=== Begin Enclosure ===
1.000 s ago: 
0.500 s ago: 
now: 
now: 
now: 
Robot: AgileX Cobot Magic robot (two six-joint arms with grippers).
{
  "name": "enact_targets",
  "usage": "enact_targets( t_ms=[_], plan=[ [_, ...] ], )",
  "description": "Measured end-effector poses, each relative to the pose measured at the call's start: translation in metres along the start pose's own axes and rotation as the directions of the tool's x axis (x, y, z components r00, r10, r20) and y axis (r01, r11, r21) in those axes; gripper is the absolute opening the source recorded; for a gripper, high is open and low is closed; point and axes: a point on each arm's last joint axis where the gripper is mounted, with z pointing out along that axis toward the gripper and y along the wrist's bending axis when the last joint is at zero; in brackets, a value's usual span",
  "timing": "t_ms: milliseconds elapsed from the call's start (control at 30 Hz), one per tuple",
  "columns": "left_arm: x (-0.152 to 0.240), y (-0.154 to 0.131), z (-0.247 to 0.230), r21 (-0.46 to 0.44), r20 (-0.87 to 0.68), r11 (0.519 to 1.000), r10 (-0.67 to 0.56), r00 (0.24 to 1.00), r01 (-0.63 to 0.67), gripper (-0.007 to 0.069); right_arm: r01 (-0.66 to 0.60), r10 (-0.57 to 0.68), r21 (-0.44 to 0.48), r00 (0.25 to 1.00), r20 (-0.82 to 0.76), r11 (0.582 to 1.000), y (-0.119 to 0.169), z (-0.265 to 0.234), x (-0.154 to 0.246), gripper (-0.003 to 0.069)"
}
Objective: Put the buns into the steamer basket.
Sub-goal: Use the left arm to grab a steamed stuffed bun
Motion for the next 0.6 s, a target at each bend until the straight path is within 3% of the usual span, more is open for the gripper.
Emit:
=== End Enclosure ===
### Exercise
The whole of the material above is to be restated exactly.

### Final answer
1.000 s ago: 
0.500 s ago: 
now: 
now: 
now: 
Robot: AgileX Cobot Magic robot (two six-joint arms with grippers).
{
  "name": "enact_targets",
  "usage": "enact_targets( t_ms=[_], plan=[ [_, ...] ], )",
  "description": "Measured end-effector poses, each relative to the pose measured at the call's start: translation in metres along the start pose's own axes and rotation as the directions of the tool's x axis (x, y, z components r00, r10, r20) and y axis (r01, r11, r21) in those axes; gripper is the absolute opening the source recorded; for a gripper, high is open and low is closed; point and axes: a point on each arm's last joint axis where the gripper is mounted, with z pointing out along that axis toward the gripper and y along the wrist's bending axis when the last joint is at zero; in brackets, a value's usual span",
  "timing": "t_ms: milliseconds elapsed from the call's start (control at 30 Hz), one per tuple",
  "columns": "left_arm: x (-0.152 to 0.240), y (-0.154 to 0.131), z (-0.247 to 0.230), r21 (-0.46 to 0.44), r20 (-0.87 to 0.68), r11 (0.519 to 1.000), r10 (-0.67 to 0.56), r00 (0.24 to 1.00), r01 (-0.63 to 0.67), gripper (-0.007 to 0.069); right_arm: r01 (-0.66 to 0.60), r10 (-0.57 to 0.68), r21 (-0.44 to 0.48), r00 (0.25 to 1.00), r20 (-0.82 to 0.76), r11 (0.582 to 1.000), y (-0.119 to 0.169), z (-0.265 to 0.234), x (-0.154 to 0.246), gripper (-0.003 to 0.069)"
}
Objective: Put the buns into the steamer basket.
Sub-goal: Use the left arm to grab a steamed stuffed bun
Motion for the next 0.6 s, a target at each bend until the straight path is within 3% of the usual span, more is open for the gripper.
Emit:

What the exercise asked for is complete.